A Neophyte Tackles the FG Extension - Allow Me to Introduce Myself
by
, May 4th, 2016 at 00:17 (45703 Views)
It seems as though the place to start a new blog is with an introduction by the blogger. My name is Tom. I live in Reno, Nevada (western US). I have written programs in a variety of environments, market sectors, and genres since 1977. I’ve written programs in machine code, and in at least 6 or 7 different languages. They’ve included simple games, modeling magma bodies in the earth’s crust, completing forms and health insurance claims, and slot machine pay verification. What do I hope to accomplish in this blog; what‘s my intent? In the FG forums I have seen, time and time again, ‘FG extensions, where do I start?’ I hope that in the future, they will start here.
This blog is not aimed at the experienced software developer. Although I hope there may be a gem in here, once in a while, that the career developer might find useful. I want to help the “new to programming“, or “never have programmed“ FG user gain some insight into how to extend the capabilities of FG. I hope to do this by dissecting some of the code in FG’s rulesets. This won’t be a coding clinic, there are lots of good tutorials for that. It also won’t be a, please troubleshoot my code for me, help desk. There are some really, really bright people on the FG forums that have been doing that for some time now. I want to give you, the inexperienced code writer, a bit of skill and the confidence to attack the lines of code in the rulesets and figure out for yourself, what they do and how they do it.

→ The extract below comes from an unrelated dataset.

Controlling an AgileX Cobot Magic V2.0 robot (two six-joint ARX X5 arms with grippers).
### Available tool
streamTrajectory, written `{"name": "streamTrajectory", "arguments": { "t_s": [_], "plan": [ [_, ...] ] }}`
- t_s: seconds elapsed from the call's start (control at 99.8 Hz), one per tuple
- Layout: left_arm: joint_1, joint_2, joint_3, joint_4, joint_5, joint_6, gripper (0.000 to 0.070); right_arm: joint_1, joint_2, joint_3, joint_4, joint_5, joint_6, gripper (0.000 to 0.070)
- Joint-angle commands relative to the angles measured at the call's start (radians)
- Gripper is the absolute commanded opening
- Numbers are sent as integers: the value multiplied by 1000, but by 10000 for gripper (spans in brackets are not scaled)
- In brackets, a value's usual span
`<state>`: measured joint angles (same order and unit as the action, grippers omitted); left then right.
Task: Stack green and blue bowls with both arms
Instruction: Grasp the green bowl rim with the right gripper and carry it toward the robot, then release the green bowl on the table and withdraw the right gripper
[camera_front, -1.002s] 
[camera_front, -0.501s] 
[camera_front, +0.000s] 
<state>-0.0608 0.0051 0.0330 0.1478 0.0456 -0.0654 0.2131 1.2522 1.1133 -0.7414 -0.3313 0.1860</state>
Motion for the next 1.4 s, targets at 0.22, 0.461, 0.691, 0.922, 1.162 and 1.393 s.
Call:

However, you should know, I am the neophyte. I have not written a number of extensions, not even one. So why read this blog? As I try to write my first extension, I am going to tackle many issues and I want to relate them here in this blog. What did I come up against? How did I solve the problem? What to look out for. What was my methodology? I’ll convey all of this by relating my methodologies as we stumble through the code.
Besides my coding experience, I bring to the table, what I believe to be an insight in to how to explain computing tasks in simple terms. Let me give you an example. The manager of a physician’s office once asked me why their billing software was so slow. After a little investigation I explained it this way: “When the program needs to update the database, it doesn’t just change the data in the database. It brings the database to you, to be changed at your desktop. It’s as if someone has a hand truck and brings the whole filing cabinet to you, not just a sheet of paper, or the manila file folder, but the whole filing cabinet! When you’re pushing that much data around, it takes a lot of time.”
Until next time keep on role playing.
(If you’re revisiting this post, you’ll notice a rewrite. A couple family members, better writers than I, suggested it be revised.)